While the dominos continue to fall and the Blue Jays are clearly in search of upgrades for their bullpen, it’s time to pull the curtain back a bit and look at the longevity of this offense.
The reigning Most Valuable Player, Josh Donaldson, needs to be extended. He made $4.3 million after losing an arbitration hearing in 2015, and will be looking at $12-to-$15 million in salary arbitration for the upcoming season. He is due for a healthy raise.
Now, the club has an option of extending his contract instead of going through with the arbitration meeting. It’s time to realize who they have in the blue uniform and to keep him in Toronto for the rest of his career.
The Blue Jays have forked out big money before, to lesser talent. Vernon Wells, albeit an outfielder, was given a seven-year, $126 million dollar extension in 2006. The last thing Blue Jays fans want is for Donaldson to face arbitration for the next three years, then walk away in 2019. Which, in my opinion, is highly doubtful.
New president Mark Shapiro has been known to sign off on long-term deals in the past while he was still in Cleveland. He was there for the six-year deal to Yan Gomes and Jason Kipnis, he was also there while the Indians inked Corey Kluber to a five-year plan. It’s not an improbable thing to think that this front office can get a deal done, much earlier than expected.
Third base is a position where it’s difficult to proceed with mediocrity. It’s called the hot corner for a reason. Not only are you responsible for being a shutdown defender with the glove in your hand, but you are also a superior hitter, slotted third or fourth in the daily lineup. A great third baseman is a rare commodity, which is all the reason why it’s imperative to keep number 20 around for the long term if the Blue Jays want to continue their success. A handful of clubs around Major League Baseball intelligently work by this philosophy.
If you look around the league at other elite third basemen that are linked to long-term deals, we can get a better idea as to what Ross Atkins and company are working with, and why the position is of utmost importance to a successful major league roster.
It starts within the division. Evan Longoria is signed with the Tampa Bay Rays through 2022. His contract is an extremely team-friendly 15-year, $144 million dollar deal.
Adrian Beltre of the Texas Rangers signed a six-year deal with the Rangers through his prime, and at the same age as Donaldson is now. His deal is worth $96 million dollars. His contract has a minor back-load, with him making the most of his salary in 2016.
Utility man, Matt Carpenter, of St.Louis is two seasons into his six-year contract worth $52 million dollars. His deal is also back-loaded, with him making $18.5 million in 2020.
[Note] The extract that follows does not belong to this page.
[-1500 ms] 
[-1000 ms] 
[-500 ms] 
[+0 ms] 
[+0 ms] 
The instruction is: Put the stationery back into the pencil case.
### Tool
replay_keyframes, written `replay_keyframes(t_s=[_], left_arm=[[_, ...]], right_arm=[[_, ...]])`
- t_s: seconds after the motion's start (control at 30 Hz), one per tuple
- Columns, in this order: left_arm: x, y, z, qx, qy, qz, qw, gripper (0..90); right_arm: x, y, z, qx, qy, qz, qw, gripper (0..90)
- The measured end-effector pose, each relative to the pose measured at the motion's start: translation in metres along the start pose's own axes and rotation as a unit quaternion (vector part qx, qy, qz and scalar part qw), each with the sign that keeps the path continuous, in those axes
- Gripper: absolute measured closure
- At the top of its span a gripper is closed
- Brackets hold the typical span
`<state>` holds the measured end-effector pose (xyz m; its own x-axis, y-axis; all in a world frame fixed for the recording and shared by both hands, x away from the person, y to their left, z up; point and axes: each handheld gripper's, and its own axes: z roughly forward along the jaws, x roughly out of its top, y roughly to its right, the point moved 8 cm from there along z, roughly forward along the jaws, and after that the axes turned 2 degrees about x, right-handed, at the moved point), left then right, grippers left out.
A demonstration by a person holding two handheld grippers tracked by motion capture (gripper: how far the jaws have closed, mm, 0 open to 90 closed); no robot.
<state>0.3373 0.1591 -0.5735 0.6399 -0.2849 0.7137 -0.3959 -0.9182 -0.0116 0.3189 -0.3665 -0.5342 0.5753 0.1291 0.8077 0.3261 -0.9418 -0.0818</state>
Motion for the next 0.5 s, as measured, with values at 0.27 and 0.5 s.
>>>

If Pablo Sandoval can ink a five-year contract with the Boston Red Sox worth $95 million, then the most productive third baseman in the league should be able to get his payday.
Mark Shapiro said it himself. The projected payroll for the upcoming season and the next several years is based on how successful the team is and how much revenue they generate. Judging by last year’s accomplishments, the already steep payroll has to receive some kind of boost from multiple sellout games during the 2015 season and postseason.
Donaldson may have peaked late at 30-years-old, but the Blue Jays have to think long and hard about locking him up for the rest of his career. If Toronto is looking for stability at third base and at the heart of their order for years to come, it starts with Donaldson. The window is closing, especially with Edwin Encarnacion and Jose Bautista becoming free agents at the end of next year.